#### DATASET EXCERPTS
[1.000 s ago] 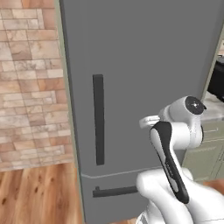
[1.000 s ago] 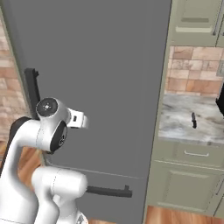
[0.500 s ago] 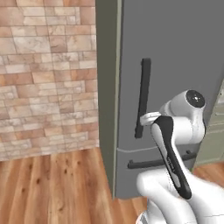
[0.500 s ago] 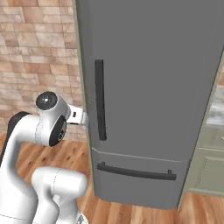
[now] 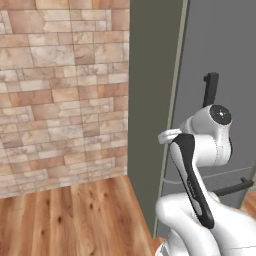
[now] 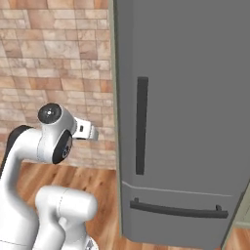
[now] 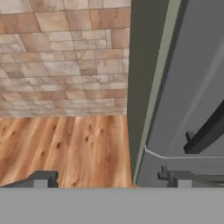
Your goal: Retrieve the butter from the fridge and place it on a plate on the dining table. Then retrieve the butter knife by the fridge and place it near the plate.
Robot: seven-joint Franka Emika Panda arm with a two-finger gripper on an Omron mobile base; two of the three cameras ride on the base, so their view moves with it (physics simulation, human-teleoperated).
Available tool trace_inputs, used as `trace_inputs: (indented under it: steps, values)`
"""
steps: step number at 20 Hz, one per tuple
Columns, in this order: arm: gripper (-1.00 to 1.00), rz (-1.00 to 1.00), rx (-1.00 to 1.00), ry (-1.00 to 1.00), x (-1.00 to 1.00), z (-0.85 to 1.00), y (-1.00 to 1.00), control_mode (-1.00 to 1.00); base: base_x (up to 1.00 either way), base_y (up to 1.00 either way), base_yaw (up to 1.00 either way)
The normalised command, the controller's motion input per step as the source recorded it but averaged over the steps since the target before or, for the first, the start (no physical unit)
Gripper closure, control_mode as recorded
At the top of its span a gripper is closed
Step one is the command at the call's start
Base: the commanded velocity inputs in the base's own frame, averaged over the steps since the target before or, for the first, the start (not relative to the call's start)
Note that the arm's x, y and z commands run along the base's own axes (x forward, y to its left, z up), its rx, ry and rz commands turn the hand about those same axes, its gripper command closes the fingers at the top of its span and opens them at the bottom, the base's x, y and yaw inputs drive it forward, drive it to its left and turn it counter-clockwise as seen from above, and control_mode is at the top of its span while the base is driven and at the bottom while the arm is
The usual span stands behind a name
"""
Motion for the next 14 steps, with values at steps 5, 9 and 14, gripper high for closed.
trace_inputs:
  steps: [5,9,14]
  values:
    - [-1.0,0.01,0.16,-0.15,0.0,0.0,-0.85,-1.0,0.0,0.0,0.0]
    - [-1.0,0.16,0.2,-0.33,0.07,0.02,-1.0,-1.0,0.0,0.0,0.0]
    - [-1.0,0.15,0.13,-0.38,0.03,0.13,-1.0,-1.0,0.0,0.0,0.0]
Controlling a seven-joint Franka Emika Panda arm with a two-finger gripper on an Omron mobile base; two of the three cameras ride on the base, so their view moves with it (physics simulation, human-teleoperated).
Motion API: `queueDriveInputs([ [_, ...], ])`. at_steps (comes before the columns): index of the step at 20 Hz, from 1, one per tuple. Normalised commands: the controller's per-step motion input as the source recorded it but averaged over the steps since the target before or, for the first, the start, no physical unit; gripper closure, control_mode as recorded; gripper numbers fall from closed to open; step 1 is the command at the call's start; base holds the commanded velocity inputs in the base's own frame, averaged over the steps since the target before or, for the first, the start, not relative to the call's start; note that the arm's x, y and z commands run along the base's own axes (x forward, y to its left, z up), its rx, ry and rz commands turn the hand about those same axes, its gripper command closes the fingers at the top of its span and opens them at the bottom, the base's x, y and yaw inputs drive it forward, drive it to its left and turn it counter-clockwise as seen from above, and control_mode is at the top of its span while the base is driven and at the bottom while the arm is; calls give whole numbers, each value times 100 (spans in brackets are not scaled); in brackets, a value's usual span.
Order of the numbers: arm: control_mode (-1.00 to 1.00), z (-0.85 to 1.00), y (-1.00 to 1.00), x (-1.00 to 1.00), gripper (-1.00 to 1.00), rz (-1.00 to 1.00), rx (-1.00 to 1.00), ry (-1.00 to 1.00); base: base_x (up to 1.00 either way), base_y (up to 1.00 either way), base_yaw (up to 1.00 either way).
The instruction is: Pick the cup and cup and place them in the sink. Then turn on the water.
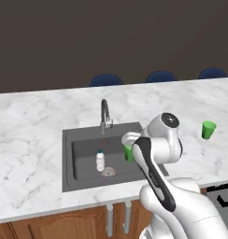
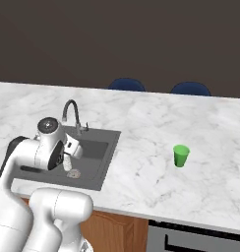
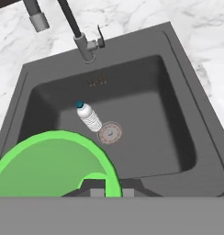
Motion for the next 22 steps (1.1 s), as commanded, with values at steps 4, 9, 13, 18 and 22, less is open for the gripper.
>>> queueDriveInputs([
  [4,-100,-31,0,27,100,0,0,0,0,0,0],
  [9,-100,-26,0,39,100,0,0,0,0,0,0],
  [13,-100,-11,0,34,100,0,0,0,0,0,0],
  [18,-100,-26,0,14,100,0,0,0,0,0,0],
  [22,-100,-30,0,9,100,0,0,0,0,0,0],
])
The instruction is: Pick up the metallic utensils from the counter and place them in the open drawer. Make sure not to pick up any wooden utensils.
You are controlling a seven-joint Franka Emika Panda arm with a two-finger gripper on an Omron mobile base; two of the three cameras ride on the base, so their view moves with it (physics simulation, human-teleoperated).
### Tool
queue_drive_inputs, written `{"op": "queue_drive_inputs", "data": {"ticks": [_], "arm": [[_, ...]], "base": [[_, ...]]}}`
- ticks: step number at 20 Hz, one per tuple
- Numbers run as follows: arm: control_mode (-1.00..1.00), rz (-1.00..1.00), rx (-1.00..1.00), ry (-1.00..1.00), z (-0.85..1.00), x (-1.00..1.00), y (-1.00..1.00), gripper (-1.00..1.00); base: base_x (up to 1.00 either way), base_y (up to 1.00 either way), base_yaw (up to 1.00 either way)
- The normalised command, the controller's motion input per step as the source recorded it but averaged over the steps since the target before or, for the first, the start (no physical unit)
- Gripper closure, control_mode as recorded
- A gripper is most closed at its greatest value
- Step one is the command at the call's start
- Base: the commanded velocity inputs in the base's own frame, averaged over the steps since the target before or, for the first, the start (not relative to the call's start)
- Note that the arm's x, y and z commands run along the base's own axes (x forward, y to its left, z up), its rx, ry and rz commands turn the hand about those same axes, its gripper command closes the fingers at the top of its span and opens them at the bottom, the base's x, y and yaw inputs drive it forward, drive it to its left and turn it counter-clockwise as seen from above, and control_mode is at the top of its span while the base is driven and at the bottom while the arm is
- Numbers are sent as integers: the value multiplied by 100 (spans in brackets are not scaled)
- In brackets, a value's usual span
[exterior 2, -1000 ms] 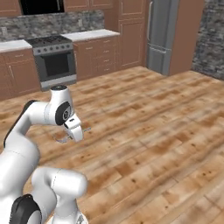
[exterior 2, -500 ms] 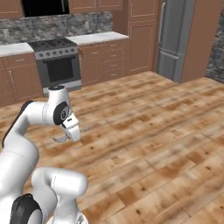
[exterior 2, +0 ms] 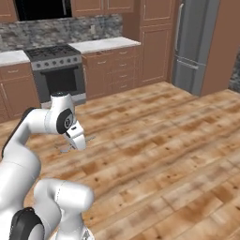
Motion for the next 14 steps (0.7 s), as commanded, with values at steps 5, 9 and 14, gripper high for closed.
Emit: {"op": "queue_drive_inputs", "data": {"ticks": [5, 9, 14], "arm": [[100, 0, 0, 0, 0, 0, 0, 100], [100, 0, 0, 0, 0, 0, 0, 100], [100, 0, 0, 0, 0, 0, 0, 100]], "base": [[100, 6, 4], [100, 31, 2], [100, 40, 0]]}}
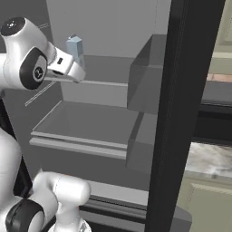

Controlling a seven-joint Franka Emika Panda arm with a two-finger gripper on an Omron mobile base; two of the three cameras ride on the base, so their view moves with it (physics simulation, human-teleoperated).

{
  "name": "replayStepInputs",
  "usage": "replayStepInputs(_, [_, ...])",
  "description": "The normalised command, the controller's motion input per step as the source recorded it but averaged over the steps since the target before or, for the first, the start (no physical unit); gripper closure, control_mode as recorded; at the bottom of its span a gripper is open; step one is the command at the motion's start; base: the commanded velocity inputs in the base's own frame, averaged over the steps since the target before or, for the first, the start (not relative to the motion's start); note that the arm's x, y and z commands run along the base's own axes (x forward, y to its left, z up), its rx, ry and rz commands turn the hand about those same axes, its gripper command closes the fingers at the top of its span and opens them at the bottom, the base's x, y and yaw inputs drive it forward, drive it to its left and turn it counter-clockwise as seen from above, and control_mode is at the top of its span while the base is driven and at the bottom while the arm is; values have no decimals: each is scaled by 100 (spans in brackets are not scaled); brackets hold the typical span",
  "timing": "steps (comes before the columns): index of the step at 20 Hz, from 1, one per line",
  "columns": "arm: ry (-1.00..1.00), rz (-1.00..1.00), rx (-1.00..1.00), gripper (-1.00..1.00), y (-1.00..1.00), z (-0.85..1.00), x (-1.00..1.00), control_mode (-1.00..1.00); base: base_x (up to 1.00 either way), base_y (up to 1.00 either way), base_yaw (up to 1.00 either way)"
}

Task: Take a sugar cube from the saucer and place it inside the coffee. Then, grab milk from the fridge and place it next to the coffee on the counter to sweeten the coffee.

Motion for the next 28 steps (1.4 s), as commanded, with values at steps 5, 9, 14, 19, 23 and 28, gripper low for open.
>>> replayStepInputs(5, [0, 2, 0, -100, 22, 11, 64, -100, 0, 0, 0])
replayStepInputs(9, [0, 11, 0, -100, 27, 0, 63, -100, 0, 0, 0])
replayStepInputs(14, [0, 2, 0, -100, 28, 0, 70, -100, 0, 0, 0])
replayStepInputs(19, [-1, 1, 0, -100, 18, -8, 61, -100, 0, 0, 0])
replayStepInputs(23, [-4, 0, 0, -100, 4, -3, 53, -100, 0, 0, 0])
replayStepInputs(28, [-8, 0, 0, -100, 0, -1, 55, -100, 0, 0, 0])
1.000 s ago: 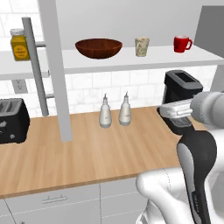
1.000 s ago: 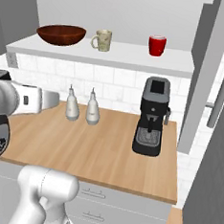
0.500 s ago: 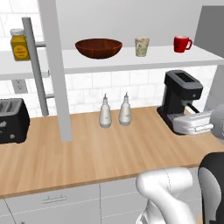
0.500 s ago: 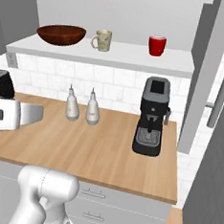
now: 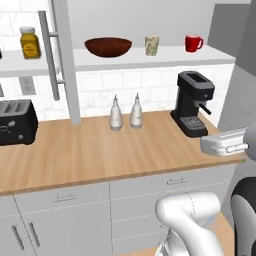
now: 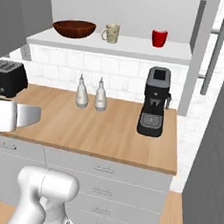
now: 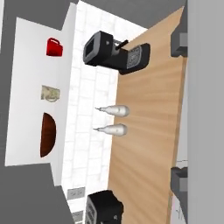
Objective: Gather all objects into one cabinet and sort the glasses and bowls to opposite sides.
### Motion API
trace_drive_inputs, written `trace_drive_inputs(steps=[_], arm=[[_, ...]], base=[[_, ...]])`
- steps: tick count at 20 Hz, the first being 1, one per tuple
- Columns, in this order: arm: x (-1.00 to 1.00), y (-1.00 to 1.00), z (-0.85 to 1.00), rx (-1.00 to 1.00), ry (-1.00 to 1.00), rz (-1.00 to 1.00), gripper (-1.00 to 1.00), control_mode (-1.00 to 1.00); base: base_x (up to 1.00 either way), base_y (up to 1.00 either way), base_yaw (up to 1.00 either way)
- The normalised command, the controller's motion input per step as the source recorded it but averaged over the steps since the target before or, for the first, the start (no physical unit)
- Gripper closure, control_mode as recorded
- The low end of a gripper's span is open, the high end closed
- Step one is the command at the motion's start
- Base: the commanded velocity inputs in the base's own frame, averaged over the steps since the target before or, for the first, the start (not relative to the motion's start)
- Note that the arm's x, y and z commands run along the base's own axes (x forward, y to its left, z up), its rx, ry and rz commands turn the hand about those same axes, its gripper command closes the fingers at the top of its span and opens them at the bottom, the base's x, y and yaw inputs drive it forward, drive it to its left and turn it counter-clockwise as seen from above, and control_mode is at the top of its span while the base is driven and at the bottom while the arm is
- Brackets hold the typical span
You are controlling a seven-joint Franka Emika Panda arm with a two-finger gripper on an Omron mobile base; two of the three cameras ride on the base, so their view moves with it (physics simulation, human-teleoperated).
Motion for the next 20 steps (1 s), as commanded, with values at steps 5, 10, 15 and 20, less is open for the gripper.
trace_drive_inputs(steps=[5,10,15,20], arm=[[0.00,0.00,0.00,0.00,0.00,0.00,-1.00,1.00],[0.00,0.00,0.00,0.00,0.00,0.00,-1.00,1.00],[0.00,0.00,0.00,0.00,0.00,0.00,-1.00,1.00],[0.00,0.00,0.00,0.00,0.00,0.00,-1.00,1.00]], base=[[-0.87,0.21,0.00],[-0.53,0.76,0.00],[-0.30,1.00,0.00],[-0.15,1.00,0.00]])
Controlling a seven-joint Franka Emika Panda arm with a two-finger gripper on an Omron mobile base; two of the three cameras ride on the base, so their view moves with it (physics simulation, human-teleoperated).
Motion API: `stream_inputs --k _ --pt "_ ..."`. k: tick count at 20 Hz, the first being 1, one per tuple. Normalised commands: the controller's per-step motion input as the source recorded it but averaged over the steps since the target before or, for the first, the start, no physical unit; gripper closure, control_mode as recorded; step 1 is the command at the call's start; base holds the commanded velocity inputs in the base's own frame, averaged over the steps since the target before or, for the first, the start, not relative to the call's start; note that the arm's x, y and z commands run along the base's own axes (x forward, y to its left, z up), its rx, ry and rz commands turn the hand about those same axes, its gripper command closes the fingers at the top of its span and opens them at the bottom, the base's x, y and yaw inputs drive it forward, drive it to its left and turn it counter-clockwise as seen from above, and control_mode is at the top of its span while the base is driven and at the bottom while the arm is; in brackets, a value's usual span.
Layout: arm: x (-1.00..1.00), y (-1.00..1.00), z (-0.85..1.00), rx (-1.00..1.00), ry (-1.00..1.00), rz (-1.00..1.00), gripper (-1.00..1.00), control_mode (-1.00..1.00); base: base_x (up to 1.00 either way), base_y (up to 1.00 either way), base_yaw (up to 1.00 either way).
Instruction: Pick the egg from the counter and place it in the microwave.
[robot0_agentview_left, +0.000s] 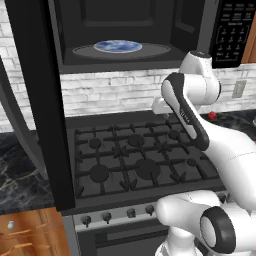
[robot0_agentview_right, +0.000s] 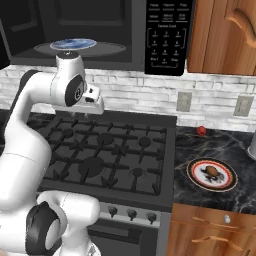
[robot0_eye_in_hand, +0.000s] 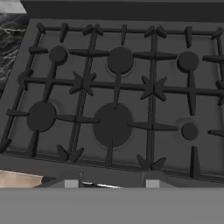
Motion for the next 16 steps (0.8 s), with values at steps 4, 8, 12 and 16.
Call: stream_inputs --k 4,8,12,16 --pt "-0.31 -0.13 -0.16 -0.01 0.00 0.00 -1.00 -1.00 0.00 0.00 0.00" --pt "-0.51 -0.95 -0.63 0.00 0.00 -0.07 -1.00 -1.00 0.00 0.00 0.00" --pt "-0.31 -1.00 -0.53 0.00 0.01 -0.12 -1.00 -1.00 0.00 0.00 0.00" --pt "0.02 -1.00 -0.31 0.00 0.10 -0.07 -1.00 -1.00 0.00 0.00 0.00"
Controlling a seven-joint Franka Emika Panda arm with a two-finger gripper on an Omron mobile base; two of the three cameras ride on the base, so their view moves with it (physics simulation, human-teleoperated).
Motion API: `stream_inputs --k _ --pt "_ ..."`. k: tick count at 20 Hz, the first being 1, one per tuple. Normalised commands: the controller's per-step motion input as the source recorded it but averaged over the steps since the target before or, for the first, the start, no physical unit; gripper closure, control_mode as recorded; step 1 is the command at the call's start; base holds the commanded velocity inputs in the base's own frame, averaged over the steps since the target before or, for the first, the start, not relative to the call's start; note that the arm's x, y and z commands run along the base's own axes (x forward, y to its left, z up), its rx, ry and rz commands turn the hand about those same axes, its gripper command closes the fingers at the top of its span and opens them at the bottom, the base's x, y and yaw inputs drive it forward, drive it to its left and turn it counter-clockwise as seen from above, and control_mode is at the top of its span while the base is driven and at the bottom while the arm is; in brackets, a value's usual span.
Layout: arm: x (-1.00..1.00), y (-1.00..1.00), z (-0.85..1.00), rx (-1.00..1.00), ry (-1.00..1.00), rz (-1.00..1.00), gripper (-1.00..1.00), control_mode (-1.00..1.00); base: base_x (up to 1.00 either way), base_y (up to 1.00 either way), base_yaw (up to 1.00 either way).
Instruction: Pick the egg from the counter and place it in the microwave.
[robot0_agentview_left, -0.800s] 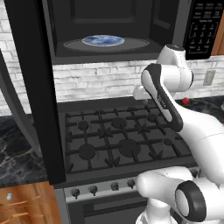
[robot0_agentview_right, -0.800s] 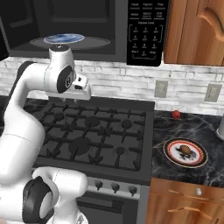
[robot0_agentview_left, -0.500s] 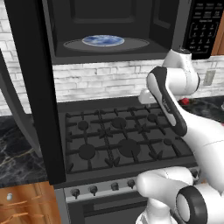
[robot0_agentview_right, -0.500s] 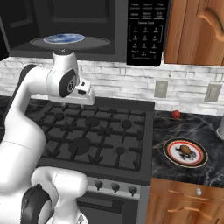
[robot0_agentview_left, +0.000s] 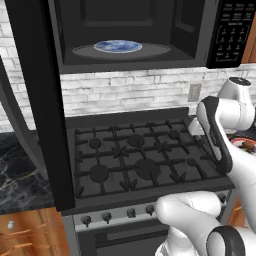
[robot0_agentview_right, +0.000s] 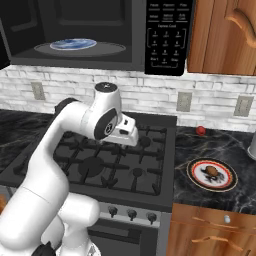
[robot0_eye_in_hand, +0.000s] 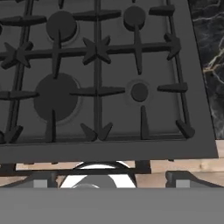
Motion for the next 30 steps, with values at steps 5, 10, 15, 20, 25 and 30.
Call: stream_inputs --k 5,10,15,20,25,30 --pt "0.31 -1.00 -0.09 0.00 0.17 -0.08 -1.00 -1.00 0.00 0.00 0.00" --pt "0.46 -1.00 0.00 -0.01 0.24 -0.07 -1.00 -1.00 0.00 0.00 0.00" --pt "0.10 -1.00 -0.16 -0.01 0.11 0.00 -1.00 -1.00 0.00 0.00 0.00" --pt "0.00 -1.00 -0.42 0.00 0.00 0.03 -1.00 -1.00 0.00 0.00 0.00" --pt "0.22 -0.97 -0.54 0.00 -0.04 0.22 -1.00 -1.00 0.00 0.00 0.00" --pt "0.61 -0.84 -0.26 -0.02 0.01 0.27 -1.00 -1.00 0.00 0.00 0.00"
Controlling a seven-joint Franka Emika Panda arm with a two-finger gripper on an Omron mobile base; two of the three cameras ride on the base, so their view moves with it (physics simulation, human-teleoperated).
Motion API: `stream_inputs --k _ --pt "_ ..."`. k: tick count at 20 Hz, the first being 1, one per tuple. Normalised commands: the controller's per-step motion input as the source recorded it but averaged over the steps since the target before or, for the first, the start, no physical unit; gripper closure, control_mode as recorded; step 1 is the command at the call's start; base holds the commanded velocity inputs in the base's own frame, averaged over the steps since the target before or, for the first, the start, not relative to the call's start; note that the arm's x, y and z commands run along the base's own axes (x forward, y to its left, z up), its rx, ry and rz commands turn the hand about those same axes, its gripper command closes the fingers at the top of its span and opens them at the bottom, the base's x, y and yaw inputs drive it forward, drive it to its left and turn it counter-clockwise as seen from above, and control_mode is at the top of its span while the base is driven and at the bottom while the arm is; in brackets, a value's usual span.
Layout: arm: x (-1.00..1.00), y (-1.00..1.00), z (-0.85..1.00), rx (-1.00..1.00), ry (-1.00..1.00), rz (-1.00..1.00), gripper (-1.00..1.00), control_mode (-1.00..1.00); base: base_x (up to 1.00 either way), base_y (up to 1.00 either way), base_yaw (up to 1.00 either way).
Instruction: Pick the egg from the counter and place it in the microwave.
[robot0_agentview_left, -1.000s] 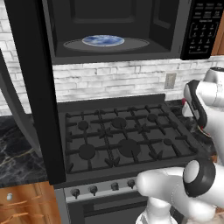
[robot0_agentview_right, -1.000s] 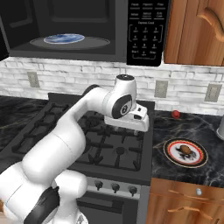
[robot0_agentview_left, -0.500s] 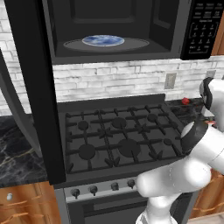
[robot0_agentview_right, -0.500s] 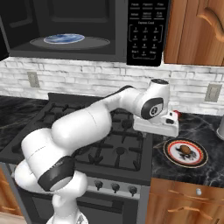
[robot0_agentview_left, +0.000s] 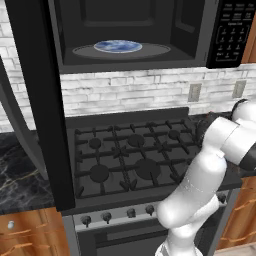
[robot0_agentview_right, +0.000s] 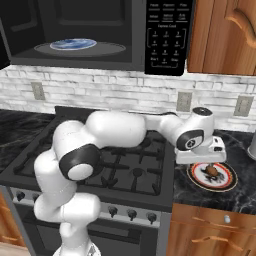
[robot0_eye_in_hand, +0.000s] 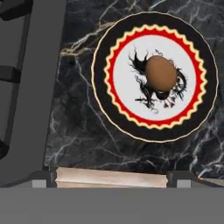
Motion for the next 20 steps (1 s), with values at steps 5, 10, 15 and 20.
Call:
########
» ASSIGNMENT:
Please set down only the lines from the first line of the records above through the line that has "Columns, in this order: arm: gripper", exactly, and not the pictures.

» FINISHED TASK:
[1.000 s ago] 
[1.000 s ago] 
[0.500 s ago] 
[0.500 s ago] 
[now] 
[now] 
[now] 
Your goal: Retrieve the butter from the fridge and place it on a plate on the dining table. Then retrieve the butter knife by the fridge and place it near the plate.
Robot: seven-joint Franka Emika Panda arm with a two-finger gripper on an Omron mobile base; two of the three cameras ride on the base, so their view moves with it (physics simulation, human-teleoperated).
Available tool trace_inputs, used as `trace_inputs: (indented under it: steps, values)`
"""
steps: step number at 20 Hz, one per tuple
Columns, in this order: arm: gripper (-1.00 to 1.00), rz (-1.00 to 1.00), rx (-1.00 to 1.00), ry (-1.00 to 1.00), x (-1.00 to 1.00), z (-0.85 to 1.00), y (-1.00 to 1.00), control_mode (-1.00 to 1.00); base: base_x (up to 1.00 either way), base_y (up to 1.00 either way), base_yaw (up to 1.00 either way)

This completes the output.